*** Opening Input data ***

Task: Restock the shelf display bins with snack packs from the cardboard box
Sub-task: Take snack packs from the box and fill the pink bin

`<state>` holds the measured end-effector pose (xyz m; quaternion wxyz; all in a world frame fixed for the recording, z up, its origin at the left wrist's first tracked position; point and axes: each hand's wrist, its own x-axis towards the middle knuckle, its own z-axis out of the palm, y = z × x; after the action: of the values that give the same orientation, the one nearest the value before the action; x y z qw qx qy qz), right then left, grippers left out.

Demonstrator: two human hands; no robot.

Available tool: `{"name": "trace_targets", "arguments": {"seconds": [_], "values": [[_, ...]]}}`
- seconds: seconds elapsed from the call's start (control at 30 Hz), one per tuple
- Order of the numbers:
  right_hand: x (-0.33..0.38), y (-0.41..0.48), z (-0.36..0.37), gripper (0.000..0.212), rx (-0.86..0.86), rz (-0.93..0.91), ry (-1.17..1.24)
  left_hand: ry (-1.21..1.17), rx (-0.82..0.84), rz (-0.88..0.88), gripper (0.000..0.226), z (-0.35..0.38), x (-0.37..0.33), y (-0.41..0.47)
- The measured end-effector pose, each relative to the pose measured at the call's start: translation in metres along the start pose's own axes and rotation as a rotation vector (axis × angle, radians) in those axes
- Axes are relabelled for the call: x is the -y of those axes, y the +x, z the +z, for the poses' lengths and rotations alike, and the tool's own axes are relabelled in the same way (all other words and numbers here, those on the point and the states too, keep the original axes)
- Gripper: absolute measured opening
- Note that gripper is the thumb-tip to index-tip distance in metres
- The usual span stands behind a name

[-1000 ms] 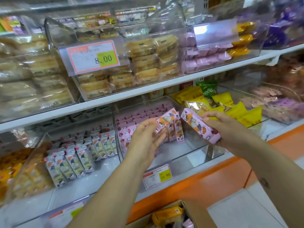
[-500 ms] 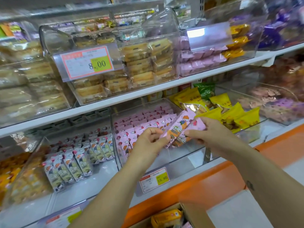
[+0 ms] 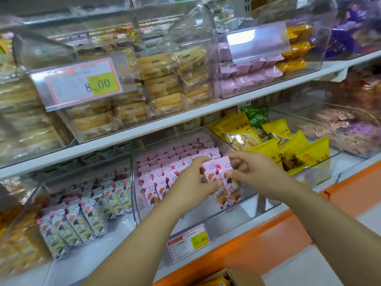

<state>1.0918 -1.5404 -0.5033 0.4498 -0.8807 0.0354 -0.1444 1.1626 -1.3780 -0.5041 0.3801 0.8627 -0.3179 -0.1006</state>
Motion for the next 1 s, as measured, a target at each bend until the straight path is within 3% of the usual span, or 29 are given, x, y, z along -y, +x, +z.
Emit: {"name": "trace_targets", "arguments": {"seconds": [0.1,0.27,0.43,0.53,0.83,1.0], "values": [[-0.007,0.008,0.003,0.025,-0.139,0.040,-0.122,0.049,0.022,0.018,0.039,0.007,-0.005,0.011],[-0.010,0.012,0.001,0.021,-0.181,-0.023,-0.285,0.074,0.017,0.013,0.013,0.013,-0.001,0.028],[-0.016,0.004,-0.018,0.023,-0.337,-0.043,-0.292,0.328,0.031,-0.090,0.058,0.011,0.005,0.057],[-0.024,0.000,-0.017,0.020,-0.266,-0.011,-0.279,0.456,0.073,-0.086,0.054,0.020,0.005,0.072],[-0.030,0.002,-0.013,0.031,-0.240,0.008,-0.303,0.587,-0.102,0.000,0.066,0.036,0.020,0.070],[-0.025,-0.009,-0.003,0.035,-0.351,-0.093,-0.534,0.641,-0.123,0.025,0.067,0.031,0.019,0.062]]}}
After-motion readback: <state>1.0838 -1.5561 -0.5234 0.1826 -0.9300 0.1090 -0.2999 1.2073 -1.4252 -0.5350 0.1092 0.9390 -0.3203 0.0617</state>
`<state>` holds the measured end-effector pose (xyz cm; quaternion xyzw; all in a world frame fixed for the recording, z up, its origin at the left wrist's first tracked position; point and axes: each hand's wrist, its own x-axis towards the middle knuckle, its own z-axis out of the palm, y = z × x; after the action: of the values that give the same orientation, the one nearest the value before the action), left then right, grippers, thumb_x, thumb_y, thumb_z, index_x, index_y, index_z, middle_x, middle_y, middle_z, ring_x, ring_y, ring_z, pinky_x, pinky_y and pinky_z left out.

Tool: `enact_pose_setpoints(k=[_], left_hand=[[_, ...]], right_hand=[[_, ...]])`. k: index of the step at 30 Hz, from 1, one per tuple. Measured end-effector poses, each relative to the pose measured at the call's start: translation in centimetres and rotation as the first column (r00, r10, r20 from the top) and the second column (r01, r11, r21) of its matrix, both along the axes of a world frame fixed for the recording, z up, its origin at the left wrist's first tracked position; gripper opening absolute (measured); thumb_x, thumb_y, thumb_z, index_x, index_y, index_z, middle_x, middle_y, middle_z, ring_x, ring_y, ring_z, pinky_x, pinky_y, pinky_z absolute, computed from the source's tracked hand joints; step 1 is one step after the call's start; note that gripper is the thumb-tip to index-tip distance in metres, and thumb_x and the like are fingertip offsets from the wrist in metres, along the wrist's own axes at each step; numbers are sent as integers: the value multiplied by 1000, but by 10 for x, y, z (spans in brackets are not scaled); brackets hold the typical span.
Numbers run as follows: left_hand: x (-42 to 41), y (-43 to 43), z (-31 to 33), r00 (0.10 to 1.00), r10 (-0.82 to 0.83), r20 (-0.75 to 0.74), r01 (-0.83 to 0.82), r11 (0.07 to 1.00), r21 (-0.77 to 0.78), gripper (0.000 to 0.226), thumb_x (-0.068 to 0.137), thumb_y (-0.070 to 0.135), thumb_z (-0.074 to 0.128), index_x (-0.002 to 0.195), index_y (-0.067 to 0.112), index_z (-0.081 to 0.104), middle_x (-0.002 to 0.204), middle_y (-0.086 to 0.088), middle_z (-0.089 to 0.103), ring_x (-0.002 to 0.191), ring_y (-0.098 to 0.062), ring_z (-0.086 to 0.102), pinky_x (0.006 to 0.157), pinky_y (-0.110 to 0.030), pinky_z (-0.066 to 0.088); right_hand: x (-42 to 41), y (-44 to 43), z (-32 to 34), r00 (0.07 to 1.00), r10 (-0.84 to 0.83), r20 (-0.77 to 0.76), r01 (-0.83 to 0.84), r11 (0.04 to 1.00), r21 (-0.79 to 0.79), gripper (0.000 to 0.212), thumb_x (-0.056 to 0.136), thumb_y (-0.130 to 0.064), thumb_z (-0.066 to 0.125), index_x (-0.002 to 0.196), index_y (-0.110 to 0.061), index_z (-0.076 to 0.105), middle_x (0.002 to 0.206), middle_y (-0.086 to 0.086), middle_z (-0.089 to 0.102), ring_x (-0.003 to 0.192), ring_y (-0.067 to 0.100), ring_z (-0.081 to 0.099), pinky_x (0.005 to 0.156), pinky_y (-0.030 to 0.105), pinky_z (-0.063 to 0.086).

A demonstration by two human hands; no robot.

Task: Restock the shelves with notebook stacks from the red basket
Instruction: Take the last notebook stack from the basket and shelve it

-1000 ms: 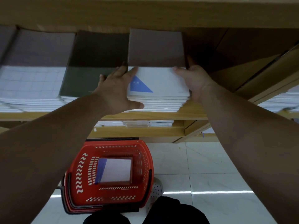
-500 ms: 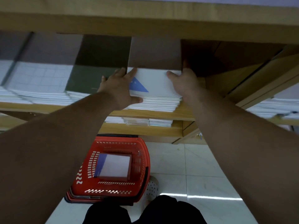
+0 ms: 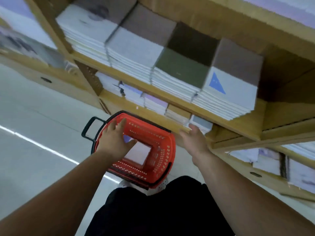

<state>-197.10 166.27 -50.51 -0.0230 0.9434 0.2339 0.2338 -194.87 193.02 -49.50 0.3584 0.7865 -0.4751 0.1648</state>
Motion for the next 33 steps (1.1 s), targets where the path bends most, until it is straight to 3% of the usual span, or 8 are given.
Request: enact_pose_setpoints(k=[4,6,9,12,19,21,25,33], left_hand=[[23,-36,-25,985,153,85,-153,988,-11,95,82,56,70,158,30,18,160,-11,28,140,-41,35,114,-55,36],[30,-44,-41,963,240,122,-241,971,-9,94,83,56,69,158,29,19,161,-12,28,140,-41,35,114,-54,35],[32,-44,-72,924,345,162,-345,938,-32,95,83,57,68,159,29,18,161,-12,28,143,-39,33,117,-51,33],[32,-30,-110,864,459,207,-456,887,-65,95,85,55,68,159,30,14,165,-11,21,147,-38,27,120,-49,29],[19,7,-238,694,656,297,-675,736,-47,91,90,52,66,160,31,12,167,-7,16,151,-35,21,122,-49,26],[16,13,-281,672,671,314,-695,718,-46,90,90,52,65,160,29,13,167,-8,17,150,-35,22,121,-48,26],[14,22,-374,644,679,354,-717,696,-31,90,90,54,64,160,31,12,167,-8,16,150,-35,23,118,-48,31],[6,30,-519,481,762,434,-831,554,-51,87,91,52,64,159,29,15,165,-7,19,148,-34,28,114,-49,35]], right_hand=[[-25,-46,-18,884,455,107,-461,887,30,73,96,-46,63,158,-30,29,159,2,37,141,28,44,108,42,43],[-39,-61,-31,773,612,165,-626,778,46,73,96,-44,63,158,-30,28,157,1,39,137,26,47,106,37,44],[-67,-74,-62,564,783,264,-819,570,58,73,95,-47,62,158,-36,26,163,0,27,143,26,41,114,43,41],[-95,-79,-110,402,869,287,-912,408,43,71,96,-43,61,158,-34,28,166,0,20,149,22,31,120,41,32],[-122,-96,-253,99,924,369,-995,95,30,72,95,-42,59,158,-33,27,168,8,16,152,30,26,122,41,28],[-123,-108,-302,70,928,367,-997,72,10,73,95,-41,59,159,-33,25,168,8,15,152,31,25,122,42,28],[-122,-116,-401,100,926,364,-992,121,-35,72,95,-37,61,159,-30,27,167,7,17,152,28,25,122,40,28],[-126,-108,-547,17,917,398,-1000,22,-10,75,94,-42,62,159,-27,27,166,11,22,150,32,27,123,38,25]])
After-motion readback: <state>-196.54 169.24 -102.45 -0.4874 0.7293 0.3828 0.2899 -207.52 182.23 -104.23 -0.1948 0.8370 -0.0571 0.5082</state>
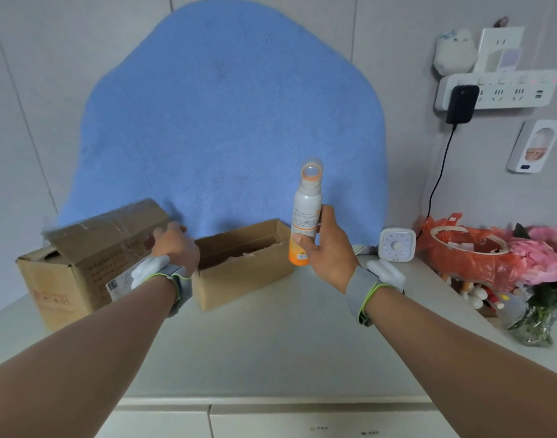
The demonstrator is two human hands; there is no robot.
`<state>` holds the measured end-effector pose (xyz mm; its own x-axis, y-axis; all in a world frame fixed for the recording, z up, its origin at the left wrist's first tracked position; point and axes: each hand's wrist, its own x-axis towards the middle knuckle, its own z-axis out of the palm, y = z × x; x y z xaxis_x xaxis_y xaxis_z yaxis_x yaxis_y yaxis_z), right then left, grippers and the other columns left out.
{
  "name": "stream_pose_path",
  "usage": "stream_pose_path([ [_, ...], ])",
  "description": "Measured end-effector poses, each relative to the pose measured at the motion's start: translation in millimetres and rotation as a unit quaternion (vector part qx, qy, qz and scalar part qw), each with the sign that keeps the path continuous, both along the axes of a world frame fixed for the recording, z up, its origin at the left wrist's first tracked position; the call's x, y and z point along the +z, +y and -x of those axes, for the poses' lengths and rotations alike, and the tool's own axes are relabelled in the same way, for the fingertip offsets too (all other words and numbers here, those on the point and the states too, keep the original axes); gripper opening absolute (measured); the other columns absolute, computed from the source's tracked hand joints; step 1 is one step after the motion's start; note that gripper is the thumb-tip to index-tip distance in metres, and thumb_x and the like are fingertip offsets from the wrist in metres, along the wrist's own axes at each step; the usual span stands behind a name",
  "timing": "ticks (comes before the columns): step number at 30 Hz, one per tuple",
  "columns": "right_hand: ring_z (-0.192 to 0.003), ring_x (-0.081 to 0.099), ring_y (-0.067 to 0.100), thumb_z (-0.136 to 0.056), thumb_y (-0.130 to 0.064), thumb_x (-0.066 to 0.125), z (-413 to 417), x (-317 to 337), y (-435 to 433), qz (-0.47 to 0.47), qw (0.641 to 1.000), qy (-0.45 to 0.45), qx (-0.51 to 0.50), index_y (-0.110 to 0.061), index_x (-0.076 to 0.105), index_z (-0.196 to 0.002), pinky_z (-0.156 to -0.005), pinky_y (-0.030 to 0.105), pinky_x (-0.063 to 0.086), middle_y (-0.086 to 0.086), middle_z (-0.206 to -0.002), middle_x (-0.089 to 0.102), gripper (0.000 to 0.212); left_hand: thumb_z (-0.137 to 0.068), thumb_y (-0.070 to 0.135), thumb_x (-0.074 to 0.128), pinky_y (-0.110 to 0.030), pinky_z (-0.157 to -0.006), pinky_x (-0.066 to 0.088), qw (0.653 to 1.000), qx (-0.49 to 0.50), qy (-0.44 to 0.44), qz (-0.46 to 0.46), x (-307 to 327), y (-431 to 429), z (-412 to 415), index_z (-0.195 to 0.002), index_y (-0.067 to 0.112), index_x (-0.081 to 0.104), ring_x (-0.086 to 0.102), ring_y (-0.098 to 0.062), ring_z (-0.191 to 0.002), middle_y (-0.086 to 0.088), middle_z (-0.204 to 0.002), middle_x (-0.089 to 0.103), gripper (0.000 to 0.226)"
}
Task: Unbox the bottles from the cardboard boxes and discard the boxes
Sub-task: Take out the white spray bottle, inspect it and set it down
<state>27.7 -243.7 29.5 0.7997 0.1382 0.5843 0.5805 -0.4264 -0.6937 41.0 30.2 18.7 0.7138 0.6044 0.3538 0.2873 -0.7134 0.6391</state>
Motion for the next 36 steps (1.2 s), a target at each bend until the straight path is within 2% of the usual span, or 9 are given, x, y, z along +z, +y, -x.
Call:
stream_pose_path([
  [4,-0.108,0.057,0.015,-0.091,-0.016,0.064,4,-1,1,-0.017,0.999,0.032,0.032,-0.009,0.040,-0.128,-0.089,0.028,0.046,0.003,-0.124,0.059,0.044,-0.092,0.019,0.059,-0.047,-0.096,0.038,0.995,0.010,-0.094,-0.044,9,-29,8,-0.132,0.012,0.049,0.042,-0.041,-0.118,-0.018,-0.136,0.040,0.042],
  [8,-0.108,0.058,0.016,-0.092,-0.014,0.064,14,0,0,-0.050,0.989,0.099,0.096,-0.008,0.044,-0.128,-0.089,0.034,0.053,0.006,-0.126,0.060,0.042,-0.096,0.027,0.059,-0.041,-0.096,0.048,0.967,-0.188,-0.169,0.030,26,-64,24,-0.127,0.013,0.059,0.059,-0.028,-0.111,-0.008,-0.129,0.056,0.034],
  [11,-0.098,0.060,0.011,-0.092,-0.012,0.063,27,-2,-4,-0.051,0.971,0.151,0.179,-0.010,0.046,-0.130,-0.070,0.017,0.049,0.008,-0.124,0.062,0.041,-0.094,0.044,0.059,-0.039,-0.097,0.051,0.895,-0.404,-0.096,0.163,36,-96,46,-0.115,0.017,0.068,0.066,-0.024,-0.106,-0.002,-0.113,0.071,0.036],
  [17,-0.094,0.065,0.012,-0.088,-0.009,0.069,46,-23,-24,-0.059,0.955,0.182,0.225,-0.018,0.049,-0.134,-0.072,0.027,0.052,0.009,-0.118,0.068,0.051,-0.095,0.026,0.063,-0.043,-0.078,0.057,0.737,-0.624,0.031,0.260,20,-128,62,-0.106,0.009,0.067,0.068,-0.036,-0.092,-0.014,-0.100,0.072,0.020],
  [23,-0.091,0.067,0.014,-0.081,-0.016,0.076,48,-36,-50,-0.045,0.954,0.203,0.214,-0.019,0.057,-0.125,-0.074,0.029,0.053,0.002,-0.113,0.071,0.048,-0.096,0.021,0.060,-0.042,-0.087,0.055,0.688,-0.632,0.058,0.351,-2,-134,62,-0.123,0.009,0.063,0.067,-0.037,-0.109,-0.019,-0.121,0.068,0.030],
  [25,-0.099,0.068,0.017,-0.083,-0.019,0.075,46,-37,-54,-0.060,0.960,0.196,0.188,-0.019,0.058,-0.122,-0.078,0.030,0.054,-0.001,-0.114,0.070,0.043,-0.095,0.023,0.062,-0.044,-0.090,0.055,0.713,-0.618,0.049,0.327,-5,-138,63,-0.119,0.012,0.064,0.068,-0.032,-0.107,-0.013,-0.117,0.070,0.026],
  [27,-0.107,0.065,0.016,-0.086,-0.024,0.072,45,-38,-56,-0.080,0.972,0.171,0.137,-0.020,0.058,-0.120,-0.084,0.031,0.054,-0.006,-0.115,0.068,0.037,-0.091,0.029,0.068,-0.034,-0.080,0.054,0.791,-0.563,-0.006,0.239,-5,-146,64,-0.101,0.018,0.064,0.069,-0.014,-0.090,0.004,-0.096,0.072,0.016],
  [30,-0.113,0.061,0.011,-0.093,-0.026,0.063,44,-37,-56,-0.094,0.981,0.130,0.112,-0.023,0.059,-0.119,-0.096,0.034,0.049,-0.010,-0.118,0.066,0.027,-0.083,0.045,0.072,-0.033,-0.064,0.045,0.891,-0.437,-0.114,0.057,-6,-156,62,-0.098,0.015,0.056,0.054,-0.010,-0.070,0.000,-0.081,0.061,0.037],
  [36,-0.114,0.064,0.018,-0.100,-0.028,0.048,48,-25,-41,-0.259,0.938,0.166,0.162,-0.007,0.058,-0.124,-0.100,0.041,0.052,0.009,-0.123,0.065,0.033,-0.087,0.058,0.058,-0.036,-0.068,0.042,0.881,-0.289,-0.180,-0.329,-12,-158,60,-0.111,0.012,0.055,0.054,-0.026,-0.084,-0.004,-0.095,0.060,0.052],
])
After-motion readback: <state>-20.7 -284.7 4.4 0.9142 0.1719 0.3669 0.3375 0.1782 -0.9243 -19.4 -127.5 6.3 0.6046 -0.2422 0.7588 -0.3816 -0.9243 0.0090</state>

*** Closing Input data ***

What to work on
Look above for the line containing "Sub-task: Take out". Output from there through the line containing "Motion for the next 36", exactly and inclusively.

Answer section
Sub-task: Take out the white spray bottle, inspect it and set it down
<state>27.7 -243.7 29.5 0.7997 0.1382 0.5843 0.5805 -0.4264 -0.6937 41.0 30.2 18.7 0.7138 0.6044 0.3538 0.2873 -0.7134 0.6391</state>
Motion for the next 36 steps (1.2 s), a target at each bend until the straight path is within 2% of the usual span, or 9 are given, x, y, z along +z, +y, -x.

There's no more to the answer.